Background technique
Thermal coefficient is the important parameter for reflecting thermal conductivity of material, the quantitative description power of material conducts heat ability.It surveys
There are many method and the instrument for measuring thermal coefficient, but are substantially quantitative measure apparatus, and instrument cost is very high, it is complicated to constitute, and needs
Professional is wanted to operate.Material thermal conductivity is a comparison abstract concept, for identical thermally conductive thickness, and is in phase equality of temperature
Different materials under difference, it reflects the speed of its heat-transfer rate again, and thermal coefficient is smaller, and heat-transfer rate is lower, that is,
Heat-insulating property is better;Thermal coefficient is bigger, then heat-transfer rate is faster.If can synchronize, is quick, intuitive more a variety of different materials
The difference for expecting heating conduction, will be relatively beneficial to understanding of the student to thermal coefficient physical essence.But currently without seeing towards
Raw cost is low, method is simple, the experimental demonstration device of the intuitive Synchronous different materials heating conduction difference of effect.
Summary of the invention
A technical problem to be solved by this invention is to overcome the deficiencies of the prior art and provide a kind of material thermal conductivity
The optical observation experimental provision of energy difference.

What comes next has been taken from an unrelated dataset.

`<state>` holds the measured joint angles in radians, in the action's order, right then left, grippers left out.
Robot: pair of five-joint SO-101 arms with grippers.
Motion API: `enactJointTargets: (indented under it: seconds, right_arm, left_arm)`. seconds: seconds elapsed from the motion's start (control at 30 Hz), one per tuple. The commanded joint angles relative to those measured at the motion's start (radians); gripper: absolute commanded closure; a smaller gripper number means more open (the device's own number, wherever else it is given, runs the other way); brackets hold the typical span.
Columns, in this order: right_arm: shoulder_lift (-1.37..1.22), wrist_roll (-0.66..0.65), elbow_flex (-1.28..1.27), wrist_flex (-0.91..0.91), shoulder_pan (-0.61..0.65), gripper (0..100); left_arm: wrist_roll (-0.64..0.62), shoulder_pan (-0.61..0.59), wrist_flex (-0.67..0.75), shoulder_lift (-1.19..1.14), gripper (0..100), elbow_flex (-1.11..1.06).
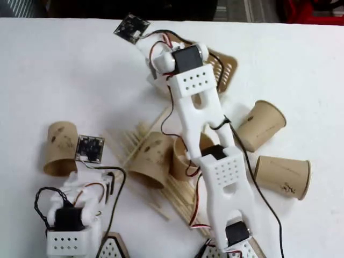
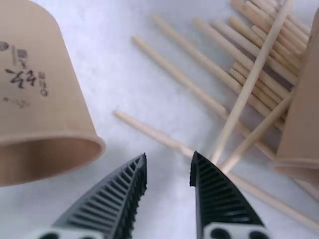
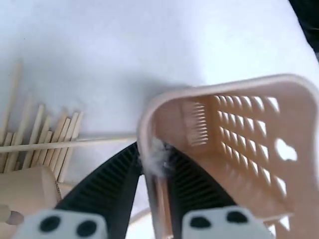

Another technical problem to be solved by this invention is to provide a kind of optics using thermal conductivity of material difference
The experimental method of observation experiment device.
Solving technical solution used by above-mentioned technical problem is: transparent sink, sink length are provided on pedestal
One piece of heat-conducting plate by sink separator at left sink and right sink is provided on front-rear side walls in the middle part of direction, heat-conducting plate is by difference
From bottom to top mutually bonding is constituted the tabular material of thermal coefficient, and optical screen, preceding is provided in the rear wall outer base of sink
It is provided with laser stent in side wall outer base, semiconductor laser, Bao Weier prism and Fei Nie are provided on laser stent
The laser beam of ear lens, semiconductor laser output successively penetrates Bao Weier prism and Fresnel lens, the laser rectangle of formation
Piece light is incident upon on optical screen from penetrating the front-rear side walls of sink in left sink, being close to pass through from heat-conducting plate, forms a vertical light
Band.
The vertical central plane of laser rectangular sheet light of the invention is parallel to heat-conducting plate, laser rectangular sheet light it is vertical in
Heart plane is the half of laser rectangular sheet light thickness herein at a distance from heat-conducting plate.
Heat-conducting plate of the invention is by same thickness, same widths, mutually level copper plate, quartz glass plate, organic glass
Glass from top to bottom bonds composition, heat-conducting plate with a thickness of 3~6mm.
Use the experimental method of above-mentioned experimental provision, it is characterised in that it is made of following step:
(1), tap water is added in left sink, connects the power supply of semiconductor laser, adjust semiconductor laser, Bao Wei
The position of that prism, Fresnel lens, observes the track of laser rectangular sheet light in tap water, is close to laser rectangular sheet light thermally conductive
Plate is incident upon on optical screen, and the position of vertical band is indicated on optical screen;
(2), 80~90 DEG C of hot water is added in right sink, makes the height of the tap water water surface in the hot water water surface and left sink
It is identical, the change in shape and situation of movement of vertical band on optical screen are observed, it is vertical by the upper, middle and lower segment on observation optical screen
Light belt leaves the precedence of original position and apart from size, realizes under the identical temperature difference, the purple of same thickness, different thermal coefficients
The real-time visual of the heating conduction difference of copper sheet, quartz glass plate, poly (methyl methacrylate) plate.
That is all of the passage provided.